• **Instructions for the task**:
Tally the lines of the listing that contain the string "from". Give the number and nothing else.

• **Data provided**:
* * *

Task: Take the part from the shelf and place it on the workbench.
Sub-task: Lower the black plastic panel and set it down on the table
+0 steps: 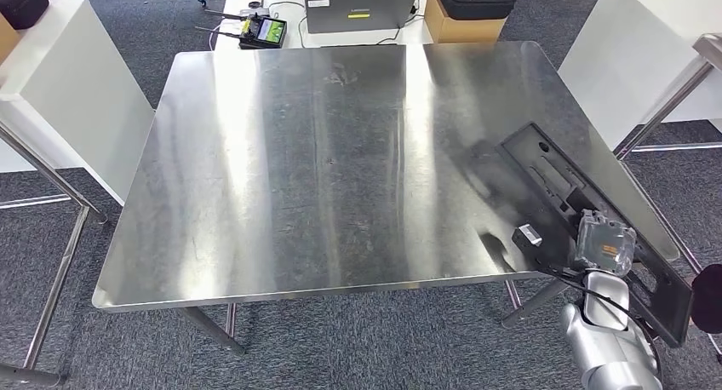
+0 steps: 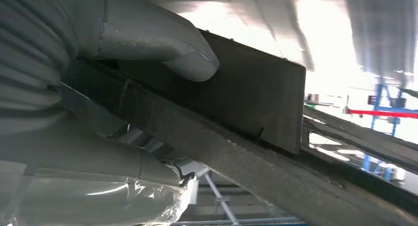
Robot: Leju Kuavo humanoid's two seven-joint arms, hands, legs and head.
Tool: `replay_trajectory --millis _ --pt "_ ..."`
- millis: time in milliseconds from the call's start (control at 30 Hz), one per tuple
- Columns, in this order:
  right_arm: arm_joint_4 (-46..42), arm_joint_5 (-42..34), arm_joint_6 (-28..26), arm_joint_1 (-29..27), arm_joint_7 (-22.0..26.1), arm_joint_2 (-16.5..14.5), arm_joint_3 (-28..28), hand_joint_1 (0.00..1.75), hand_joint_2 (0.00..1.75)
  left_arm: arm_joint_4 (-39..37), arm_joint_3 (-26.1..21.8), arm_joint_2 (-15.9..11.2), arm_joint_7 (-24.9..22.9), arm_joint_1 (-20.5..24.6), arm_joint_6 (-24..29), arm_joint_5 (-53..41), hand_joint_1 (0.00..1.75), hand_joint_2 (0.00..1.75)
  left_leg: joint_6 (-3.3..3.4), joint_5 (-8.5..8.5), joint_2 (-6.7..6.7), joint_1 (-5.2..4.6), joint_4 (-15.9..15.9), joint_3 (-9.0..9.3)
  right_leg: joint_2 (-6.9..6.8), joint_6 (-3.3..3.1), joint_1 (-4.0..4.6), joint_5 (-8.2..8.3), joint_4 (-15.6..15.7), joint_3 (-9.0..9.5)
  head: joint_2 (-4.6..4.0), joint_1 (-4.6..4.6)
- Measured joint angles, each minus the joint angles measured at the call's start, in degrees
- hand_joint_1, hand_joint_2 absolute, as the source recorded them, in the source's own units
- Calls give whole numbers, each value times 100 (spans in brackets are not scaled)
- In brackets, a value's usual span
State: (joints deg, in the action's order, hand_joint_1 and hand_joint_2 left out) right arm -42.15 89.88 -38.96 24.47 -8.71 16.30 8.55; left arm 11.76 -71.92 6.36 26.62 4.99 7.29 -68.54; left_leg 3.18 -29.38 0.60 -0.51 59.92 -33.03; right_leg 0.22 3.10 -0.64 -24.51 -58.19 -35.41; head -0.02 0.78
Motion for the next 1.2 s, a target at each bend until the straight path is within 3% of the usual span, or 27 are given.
replay_trajectory --millis 367,700,967,1167,1200 --pt "180 1 -8 598 203 -258 -882 175 175 0 6 -9 30 7 -71 -106 0 175 -1 7 8 4 -1 -18 -2 -2 -1 0 -12 2 0 -1" --pt "871 1 -22 1717 -107 -941 -2963 175 175 0 25 -42 31 52 -121 -221 0 175 -3 10 -7 8 -1 5 20 -4 9 1 -16 -2 0 0" --pt "1161 0 -23 1839 -71 -1263 -3594 175 175 0 50 -52 29 53 -140 -310 0 175 -3 10 -10 10 -1 -6 17 -5 4 0 -20 -2 0 -2" --pt "1325 0 -18 1841 -331 -1460 -3986 175 175 0 114 -68 35 55 -186 -388 0 175 -3 10 -7 8 -1 -6 16 -5 3 0 -19 -3 0 -1" --pt "1347 0 -16 1842 -366 -1475 -4038 131 175 0 133 -68 33 56 -188 -398 0 175 -3 10 -7 8 -1 -6 16 -5 3 0 -19 -3 0 -1"
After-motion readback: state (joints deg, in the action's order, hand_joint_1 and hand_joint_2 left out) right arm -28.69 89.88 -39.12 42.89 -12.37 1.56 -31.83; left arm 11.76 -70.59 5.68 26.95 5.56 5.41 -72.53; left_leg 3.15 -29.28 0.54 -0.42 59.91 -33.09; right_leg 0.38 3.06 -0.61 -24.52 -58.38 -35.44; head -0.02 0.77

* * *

• **Response box**:
2